Manegarm unleash the Viking spirit - 89%

BloodIronBeer, February 1st, 2007

Manegarm is a band that can seemingly do no wrong. I have everything they've put out to date, and I love all of it.

They embody the Viking spirit. They draw influences from Mithotyn, Swedish black metal, and most obviously Scandinavian folk (among other things). All their lyrics are in Swedish, which I greatly prefer, and which only makes sense considering the Pagan and Viking lyrics. (Especially Viking, seeing as how Sweden was one of the three Viking nations)

This particular release is more black metal than all of the releases that come after it. So much so that I'd call this Pagan black metal before anything else. The first thing that I love about this album is that it's quite raw, while still being extremely listenable. Violins manage to float peacefully in the violent torrent of raging Pagan black metal. Even over blast beats and black metal wails.

There are a number of very dark, yet somehow distinctly Pagan (recalling foreboding and somber Nordic landscapes) acoustic interludes. Remotely similar to Opeth, though rather than playing it for 6 minutes like Blopeth would, they work that dark, pseudo-progressive sound into folk excellence, and move along nicely into the remainder of the song. Sometimes accompanied by a very folky violin, sometimes ending into more blistering Viking black metal.

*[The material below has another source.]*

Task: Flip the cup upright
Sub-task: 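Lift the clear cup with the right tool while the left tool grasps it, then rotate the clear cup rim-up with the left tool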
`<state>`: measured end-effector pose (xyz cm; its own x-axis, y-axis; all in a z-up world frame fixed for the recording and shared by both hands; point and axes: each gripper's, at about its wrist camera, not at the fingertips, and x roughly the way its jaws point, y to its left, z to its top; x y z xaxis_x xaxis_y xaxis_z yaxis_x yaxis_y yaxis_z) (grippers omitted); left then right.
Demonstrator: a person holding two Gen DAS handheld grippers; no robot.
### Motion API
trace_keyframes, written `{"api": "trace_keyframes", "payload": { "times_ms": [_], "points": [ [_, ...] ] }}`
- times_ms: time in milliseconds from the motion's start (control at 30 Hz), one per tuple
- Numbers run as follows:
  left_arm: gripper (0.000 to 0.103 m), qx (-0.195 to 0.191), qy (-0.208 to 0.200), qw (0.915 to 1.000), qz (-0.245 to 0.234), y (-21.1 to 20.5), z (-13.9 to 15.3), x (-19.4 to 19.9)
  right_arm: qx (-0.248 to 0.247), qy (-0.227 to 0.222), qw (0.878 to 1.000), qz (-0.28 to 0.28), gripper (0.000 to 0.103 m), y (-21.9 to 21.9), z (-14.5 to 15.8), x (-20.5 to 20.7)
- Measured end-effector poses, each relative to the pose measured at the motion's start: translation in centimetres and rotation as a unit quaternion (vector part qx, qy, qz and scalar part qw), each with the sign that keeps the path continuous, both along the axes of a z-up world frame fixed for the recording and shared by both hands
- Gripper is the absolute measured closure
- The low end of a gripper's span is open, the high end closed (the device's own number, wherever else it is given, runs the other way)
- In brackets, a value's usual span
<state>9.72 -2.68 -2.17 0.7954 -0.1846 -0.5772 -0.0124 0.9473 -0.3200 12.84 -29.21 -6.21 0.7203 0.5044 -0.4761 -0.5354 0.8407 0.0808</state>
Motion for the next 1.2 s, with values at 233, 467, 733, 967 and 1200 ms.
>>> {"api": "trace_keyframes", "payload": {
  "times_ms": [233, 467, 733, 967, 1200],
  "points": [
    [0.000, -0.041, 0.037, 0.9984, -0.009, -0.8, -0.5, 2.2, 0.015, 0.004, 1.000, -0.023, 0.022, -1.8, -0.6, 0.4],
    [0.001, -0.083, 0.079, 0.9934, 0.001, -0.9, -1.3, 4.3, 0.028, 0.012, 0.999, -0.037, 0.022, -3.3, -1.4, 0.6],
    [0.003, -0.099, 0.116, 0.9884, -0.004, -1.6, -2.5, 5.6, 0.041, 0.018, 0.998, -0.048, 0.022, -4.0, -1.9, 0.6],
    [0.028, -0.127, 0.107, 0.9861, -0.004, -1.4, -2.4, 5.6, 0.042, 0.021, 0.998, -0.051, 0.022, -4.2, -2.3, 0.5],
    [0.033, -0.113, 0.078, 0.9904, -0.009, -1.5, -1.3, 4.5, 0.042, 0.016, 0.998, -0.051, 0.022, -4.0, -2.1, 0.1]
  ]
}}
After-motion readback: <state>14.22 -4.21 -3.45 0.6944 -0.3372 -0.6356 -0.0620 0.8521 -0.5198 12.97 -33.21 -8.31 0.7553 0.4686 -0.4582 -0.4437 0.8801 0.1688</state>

Every riff gets the proper amount of attention it needs. They make every riff interesting, either with subtle lead riffs, sheer energy, melodic Viking riffs, or accompaniment of violin, other folk instruments or traditional folky female vocals.

It’s ironic that I mentioned Opeth earlier, because this band is actually on the other end of the spectrum in terms of riffs and song length and structure. Manegarm keeps all their riffs concise, they switch before the riff can even begin to get monotonous, they give every riff proper attention, and they put the song together coherently and well balanced.

Pros: Aggressive, catchy folk/Viking black metal, little to no filler, hook-laden violin and folk-influenced guitar leads, great song writing and execution - what’s not to love?

Cons: Maybe some of the black metal parts sound too similar. But that’s stretching it, I couldn’t really complain about much of anything here.

If you don’t already have this, and you claim to be a fan of anything black metal or any of it’s subgenres, you really missed the clue wagon. Get it!